YOUR INSTRUCTIONS =
Your copy should match the records exactly, apart from the pictures, which stay out.

Source data:

--------

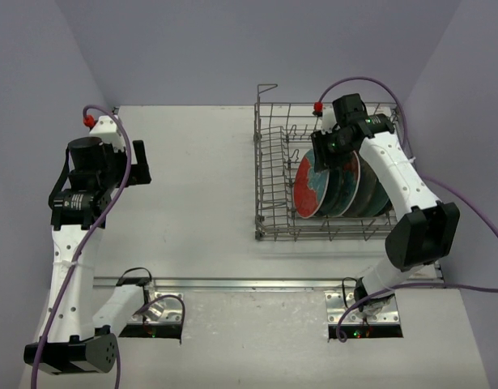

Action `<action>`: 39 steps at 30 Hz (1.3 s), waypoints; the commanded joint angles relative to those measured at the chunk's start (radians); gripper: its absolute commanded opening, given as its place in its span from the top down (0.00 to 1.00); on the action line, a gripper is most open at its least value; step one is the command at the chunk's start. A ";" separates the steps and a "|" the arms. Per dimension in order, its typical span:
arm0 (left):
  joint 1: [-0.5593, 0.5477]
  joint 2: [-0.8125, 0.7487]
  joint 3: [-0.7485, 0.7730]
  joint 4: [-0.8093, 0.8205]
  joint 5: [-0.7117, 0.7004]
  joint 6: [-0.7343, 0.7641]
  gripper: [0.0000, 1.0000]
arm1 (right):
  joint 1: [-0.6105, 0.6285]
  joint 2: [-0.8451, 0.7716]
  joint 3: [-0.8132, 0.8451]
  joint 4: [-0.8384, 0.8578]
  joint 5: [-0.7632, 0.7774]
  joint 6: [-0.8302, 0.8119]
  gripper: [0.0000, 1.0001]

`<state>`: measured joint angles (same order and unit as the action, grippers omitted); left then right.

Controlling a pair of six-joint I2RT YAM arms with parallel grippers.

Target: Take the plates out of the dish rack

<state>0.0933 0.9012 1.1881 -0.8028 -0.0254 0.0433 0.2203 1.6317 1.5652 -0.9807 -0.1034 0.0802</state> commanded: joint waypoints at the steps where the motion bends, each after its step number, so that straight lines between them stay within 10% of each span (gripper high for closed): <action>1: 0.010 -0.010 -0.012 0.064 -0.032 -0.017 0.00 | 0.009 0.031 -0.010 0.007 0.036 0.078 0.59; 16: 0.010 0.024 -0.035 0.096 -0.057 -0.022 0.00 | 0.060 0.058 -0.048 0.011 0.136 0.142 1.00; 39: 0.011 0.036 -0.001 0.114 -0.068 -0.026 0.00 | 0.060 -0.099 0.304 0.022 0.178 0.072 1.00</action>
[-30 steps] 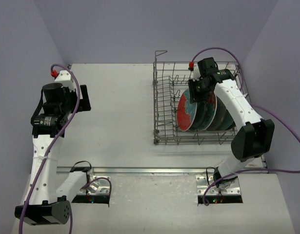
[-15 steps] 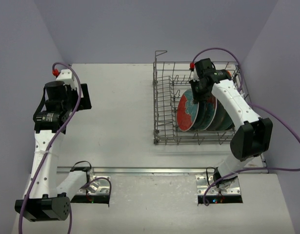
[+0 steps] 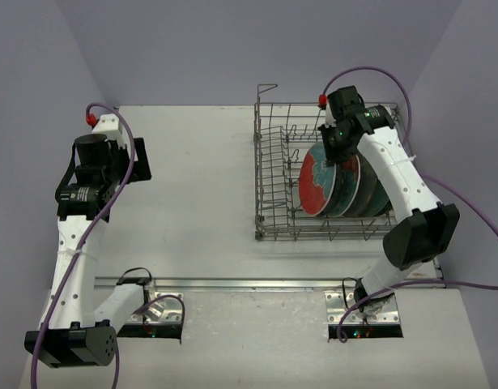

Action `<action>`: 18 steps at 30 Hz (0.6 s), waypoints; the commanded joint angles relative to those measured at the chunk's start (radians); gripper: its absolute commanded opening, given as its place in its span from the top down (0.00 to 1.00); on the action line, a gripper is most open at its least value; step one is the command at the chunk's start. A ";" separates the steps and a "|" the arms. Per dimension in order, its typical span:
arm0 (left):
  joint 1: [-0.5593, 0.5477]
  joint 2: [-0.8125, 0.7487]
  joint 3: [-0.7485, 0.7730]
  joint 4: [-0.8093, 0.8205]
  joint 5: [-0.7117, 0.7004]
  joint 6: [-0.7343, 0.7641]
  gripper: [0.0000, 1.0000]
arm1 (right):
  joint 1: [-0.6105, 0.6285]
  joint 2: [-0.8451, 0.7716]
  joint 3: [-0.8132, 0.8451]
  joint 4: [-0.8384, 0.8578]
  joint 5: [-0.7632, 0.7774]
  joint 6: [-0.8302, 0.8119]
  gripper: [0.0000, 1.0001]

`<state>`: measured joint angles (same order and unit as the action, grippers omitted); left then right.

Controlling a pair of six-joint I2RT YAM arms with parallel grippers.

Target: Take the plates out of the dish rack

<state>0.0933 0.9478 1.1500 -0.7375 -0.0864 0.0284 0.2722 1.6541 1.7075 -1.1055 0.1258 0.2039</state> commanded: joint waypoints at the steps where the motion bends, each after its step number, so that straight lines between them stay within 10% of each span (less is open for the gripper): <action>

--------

EXPECTED ANSWER =
Action `<action>`: 39 steps at 30 Hz (1.3 s), waypoints; the commanded joint angles relative to those measured at the chunk's start (radians); gripper: its absolute commanded opening, given as its place in its span from the top down (0.00 to 1.00); on the action line, a gripper is most open at its least value; step one is the command at the chunk's start. A ";" separates the steps and a "|" the arms. Per dimension in order, its typical span:
arm0 (left):
  joint 1: [-0.5593, 0.5477]
  joint 2: [-0.8125, 0.7487]
  joint 3: [-0.7485, 0.7730]
  joint 4: [-0.8093, 0.8205]
  joint 5: [-0.7117, 0.7004]
  joint 6: [-0.7343, 0.7641]
  gripper: [0.0000, 1.0000]
arm1 (right):
  joint 1: [-0.6105, 0.6285]
  joint 2: [-0.8451, 0.7716]
  joint 3: [-0.8132, 0.8451]
  joint 4: [-0.8384, 0.8578]
  joint 5: [-0.7632, 0.7774]
  joint 6: [-0.8302, 0.8119]
  gripper: [0.0000, 1.0001]

`<state>`: measured joint angles (same order and unit as the action, grippers omitted); left then right.

Controlling a pair of six-joint I2RT YAM arms with parallel grippers.

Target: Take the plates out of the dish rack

<state>0.0933 0.9012 1.1881 -0.8028 -0.0254 0.0433 0.2203 1.6317 1.5652 -0.9807 -0.1034 0.0802</state> commanded: joint waypoints at the steps where the motion bends, each after its step number, so that straight lines between them stay within 10% of each span (gripper high for closed): <action>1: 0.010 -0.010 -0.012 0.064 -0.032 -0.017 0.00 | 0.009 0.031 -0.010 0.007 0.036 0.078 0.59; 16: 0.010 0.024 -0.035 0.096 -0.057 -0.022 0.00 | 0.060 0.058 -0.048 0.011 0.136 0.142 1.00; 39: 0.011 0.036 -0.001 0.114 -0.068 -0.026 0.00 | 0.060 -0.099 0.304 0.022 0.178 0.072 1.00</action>
[-30 steps] 
[-15 steps] 
[+0 steps] 

Action `<action>`: 18 steps at 30 Hz (0.6 s), waypoints; the commanded joint angles relative to those measured at the chunk's start (radians); gripper: its absolute commanded opening, given as its place in its span from the top down (0.00 to 1.00); on the action line, a gripper is most open at its least value; step one is the command at the chunk's start. A ";" separates the steps and a "|" the arms. Per dimension in order, its typical span:
arm0 (left):
  joint 1: [-0.5593, 0.5477]
  joint 2: [-0.8125, 0.7487]
  joint 3: [-0.7485, 0.7730]
  joint 4: [-0.8093, 0.8205]
  joint 5: [-0.7117, 0.7004]
  joint 6: [-0.7343, 0.7641]
  gripper: [0.0000, 1.0000]
arm1 (right):
  joint 1: [-0.6105, 0.6285]
  joint 2: [-0.8451, 0.7716]
  joint 3: [-0.8132, 0.8451]
  joint 4: [-0.8384, 0.8578]
  joint 5: [-0.7632, 0.7774]
  joint 6: [-0.8302, 0.8119]
  gripper: [0.0000, 1.0001]

`<state>`: measured joint angles (same order and unit as the action, grippers omitted); left then right.

Controlling a pair of six-joint I2RT YAM arms with parallel grippers.

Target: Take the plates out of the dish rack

<state>0.0933 0.9478 1.1500 -0.7375 -0.0864 0.0284 0.2722 1.6541 1.7075 -1.1055 0.1258 0.2039</state> commanded: joint waypoints at the steps where the motion bends, each after its step number, so that straight lines between them stay within 10% of each span (less is open for the gripper): <action>

Output for the exercise is complete.